The fundamental goal of CCB

The phase-out starting at $37,487 tells you something about what Ottawa thinks CCB is for. Any family earning above that threshold is implicitly expected to need less help, and for every additional dollar of income, you are functionally paying a higher effective tax rate (your marginal rate plus the CCB reduction). With two kids, that hidden surcharge is 13.5 cents on every dollar between $37,487 and $81,222.

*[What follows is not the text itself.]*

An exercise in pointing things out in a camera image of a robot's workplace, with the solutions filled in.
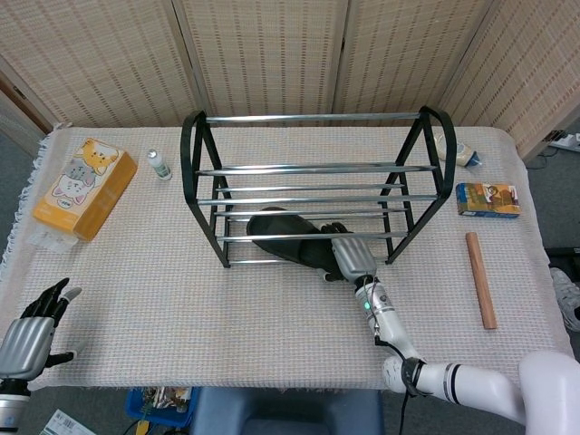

That is a pretty aggressive stance when you compare it to other income-tested benefits. Old Age Security does not start clawing back until $93,454 of individual income, meaning a retired couple can earn nearly $187,000 combined before either loses a dollar. CCB starts reducing at less than half of what one retiree can earn. Whether you think that is fair depends on your priors, but it is worth understanding the implicit math behind the benefit: Ottawa views families above roughly median household income as capable of covering more of the cost of raising kids on their own.

What to actually do

  • Log into CRA My Account to confirm your current payment and which tax year it is based on.
  • Run your family’s numbers in the CCB Estimator.
  • Project baby costs and CCB together in the Baby Cost Calculator.
  • If your family net income is above $37,487, model whether RRSP contributions make sense using the RRSP vs TFSA vs Unregistered calculator and Account Selector.
  • Set up automatic transfers from CCB deposits to an RESP or high-interest savings account so the money does not disappear into the general budget.
  • When you start thinking about your own retirement benefits down the road, read What Is OAS? and What Is GIS? for the senior-side income tests.

Dollar amounts in this article reflect the 2025-2026 CCB benefit year (based on 2024 tax returns). Maximums and thresholds are indexed annually. For current numbers, use the CCB Estimator or check CRA’s CCB page.